Database / data-access layer for Constellation’s research stack.

Ursa is Constellation’s data-access layer for multimodal recordings: EEG, video, eye tracking, biometrics, questionnaires, keyboard/mouse/screen captures, and more. It answers two questions for everything else in the stack — what recordings exist? and give me the bytes — so that Virgo and Orion never touch raw object storage directly.

The data model is intentionally minimal: Participant → Recording (recording_hash) → Modality + Events + flexible metadata. No sessions, no trials, no stimuli.

Concretely, Ursa is three things stacked together:

  • a Lance metadata catalog — a small set of tables describing every participant, recording, modality, and event;

  • an R2 object store holding the actual modality bytes, addressed by absolute URI from each catalog row; and

  • format-aware readers that turn those bytes into Python objects — Zarr for dense streams, Lance for sparse/variable events, MP4 for video.

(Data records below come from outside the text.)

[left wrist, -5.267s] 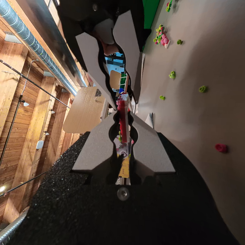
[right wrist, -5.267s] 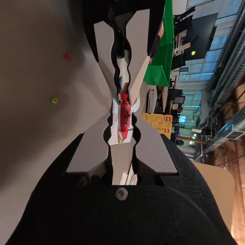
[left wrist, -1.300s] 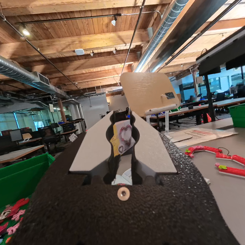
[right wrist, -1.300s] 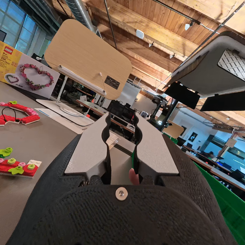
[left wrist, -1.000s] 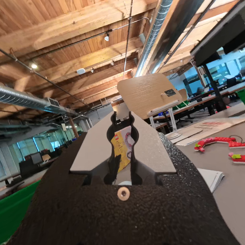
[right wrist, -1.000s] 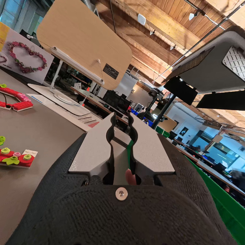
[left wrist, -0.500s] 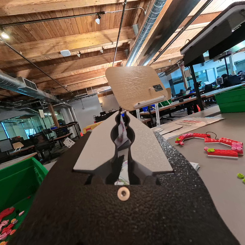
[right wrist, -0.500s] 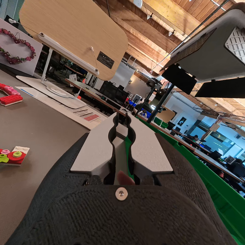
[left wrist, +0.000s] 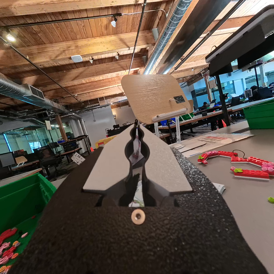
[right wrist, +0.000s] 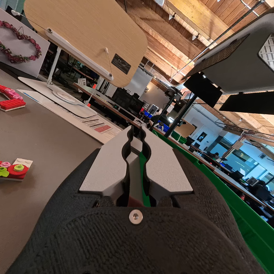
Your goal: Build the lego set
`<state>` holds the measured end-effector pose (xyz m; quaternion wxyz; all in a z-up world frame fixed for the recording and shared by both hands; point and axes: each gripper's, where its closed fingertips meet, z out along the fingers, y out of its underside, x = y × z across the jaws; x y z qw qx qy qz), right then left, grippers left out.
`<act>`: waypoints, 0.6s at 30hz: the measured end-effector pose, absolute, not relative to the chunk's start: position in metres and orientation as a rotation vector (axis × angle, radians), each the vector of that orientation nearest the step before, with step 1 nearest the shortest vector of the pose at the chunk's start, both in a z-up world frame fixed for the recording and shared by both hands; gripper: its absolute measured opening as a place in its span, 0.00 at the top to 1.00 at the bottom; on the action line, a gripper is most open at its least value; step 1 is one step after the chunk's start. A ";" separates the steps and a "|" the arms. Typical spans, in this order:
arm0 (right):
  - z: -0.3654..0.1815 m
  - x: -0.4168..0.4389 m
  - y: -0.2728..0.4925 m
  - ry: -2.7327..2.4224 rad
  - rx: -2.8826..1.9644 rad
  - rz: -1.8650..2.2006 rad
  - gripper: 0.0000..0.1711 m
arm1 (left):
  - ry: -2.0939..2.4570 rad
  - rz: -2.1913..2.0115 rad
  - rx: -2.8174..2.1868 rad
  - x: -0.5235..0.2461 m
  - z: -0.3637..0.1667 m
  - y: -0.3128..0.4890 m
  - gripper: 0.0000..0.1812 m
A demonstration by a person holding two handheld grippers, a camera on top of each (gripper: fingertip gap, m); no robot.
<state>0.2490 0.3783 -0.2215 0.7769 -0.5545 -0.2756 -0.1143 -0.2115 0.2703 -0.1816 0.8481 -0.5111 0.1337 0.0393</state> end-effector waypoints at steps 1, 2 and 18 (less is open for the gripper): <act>-0.222 0.249 0.379 -0.598 -1.203 -0.247 0.96 | 0.291 0.076 -1.076 -0.210 -0.182 0.270 1.00; -0.223 0.250 0.380 -0.596 -1.206 -0.248 0.96 | 0.298 0.072 -1.076 -0.208 -0.182 0.270 1.00; -0.223 0.247 0.384 -0.604 -1.204 -0.237 0.97 | 0.316 -0.002 -1.100 -0.197 -0.187 0.273 1.00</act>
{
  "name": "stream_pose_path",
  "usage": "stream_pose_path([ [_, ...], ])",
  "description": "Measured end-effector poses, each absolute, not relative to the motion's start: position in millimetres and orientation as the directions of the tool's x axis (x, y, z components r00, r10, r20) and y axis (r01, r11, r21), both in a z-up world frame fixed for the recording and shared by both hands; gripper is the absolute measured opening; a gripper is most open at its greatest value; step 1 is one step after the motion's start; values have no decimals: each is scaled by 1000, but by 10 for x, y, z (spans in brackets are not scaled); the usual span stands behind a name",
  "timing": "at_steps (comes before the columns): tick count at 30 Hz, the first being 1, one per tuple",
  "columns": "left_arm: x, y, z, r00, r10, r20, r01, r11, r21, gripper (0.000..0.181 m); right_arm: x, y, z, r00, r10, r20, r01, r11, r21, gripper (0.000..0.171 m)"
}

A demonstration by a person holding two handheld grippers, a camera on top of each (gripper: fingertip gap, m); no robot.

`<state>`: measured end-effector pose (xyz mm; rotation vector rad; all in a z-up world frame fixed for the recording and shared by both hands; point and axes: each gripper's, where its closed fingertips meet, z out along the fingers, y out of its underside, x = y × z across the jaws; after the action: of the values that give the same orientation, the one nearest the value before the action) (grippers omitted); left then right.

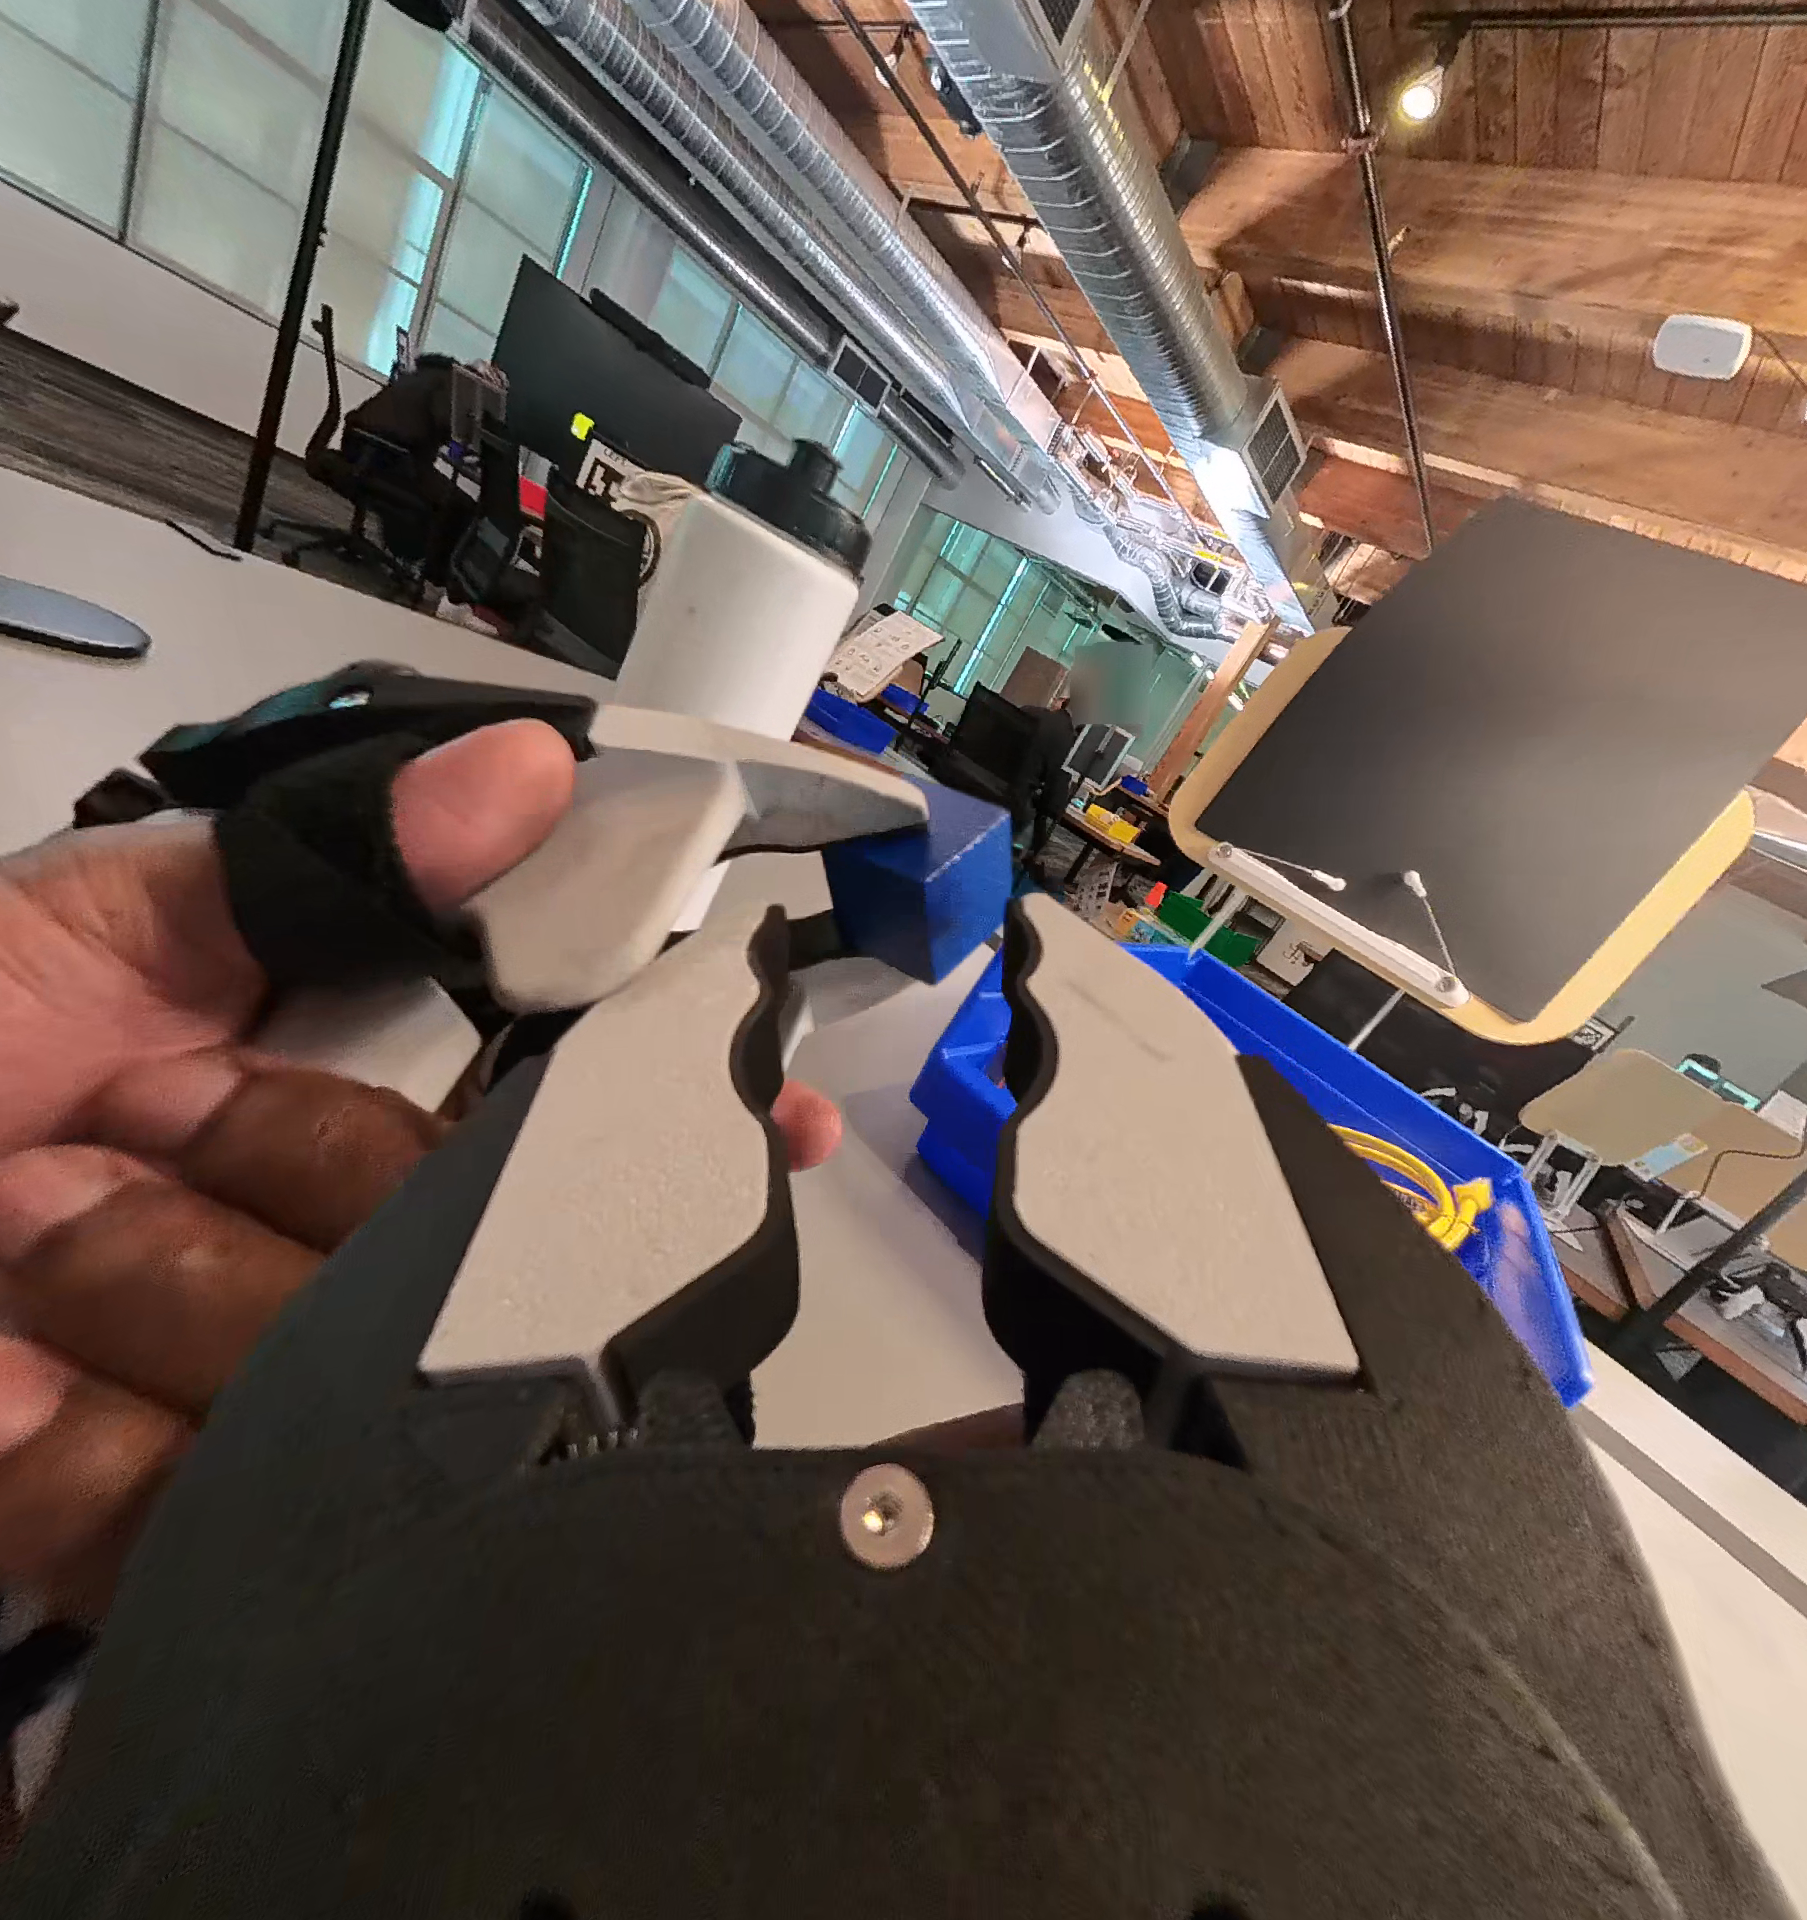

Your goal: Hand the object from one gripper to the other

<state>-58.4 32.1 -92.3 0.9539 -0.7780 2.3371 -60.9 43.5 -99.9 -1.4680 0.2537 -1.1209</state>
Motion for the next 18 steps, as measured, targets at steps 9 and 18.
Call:
stream_pose_path([
  [9, -661, 166, -964, -656, 139, 742, -653, -598, -465, 29, -601, 428, -1018, 497, -702, 510, 449, -296, -843, 44],
  [18, -727, 81, -1041, -722, 30, 691, -628, -447, -637, 30, -579, 367, -1011, 478, -694, 538, 467, -318, -825, 28],
])
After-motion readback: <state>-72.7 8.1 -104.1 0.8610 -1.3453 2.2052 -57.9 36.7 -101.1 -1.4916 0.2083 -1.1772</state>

How a read flows through the layers:

Researcher / Virgo / Orion
          │  query()                          (filter catalog rows)
          ▼
   ursa.DataInterface ──────────────────►  Lance catalog
          │   materialize()           ◄─────  participants · recordings ·
          │   stream()                          modalities · events · …
          │   download()
          ▼
   Format-aware readers ──read by storage_uri──►  R2 object store
   (Zarr · Lance · MP4)                            raw + processed bytes

The current implementation is a catalog and byte-access layer: the Lance catalog plus the resolved-input read verbs ursa.DataInterface.query(), .materialize(), .stream(), and .download() over raw and processed (Zarr/Lance/MP4) modalities, including a flat windowed iterator. Vector search, lifecycle GC, and Polaris cache sync are roadmap work.

Contents

Where this fits

Ursa is one of three packages in Constellation’s research stack:

  • Ursa (this site) — database / data layer

  • Virgo — DAG-based preprocessing

  • Orion — research / training / benchmarking

Full architecture: Research Stack Architecture (Notion).

Status

Current shipped scope is raw catalog + raw byte access only. Implementation is tracked in the Linear Ursa project.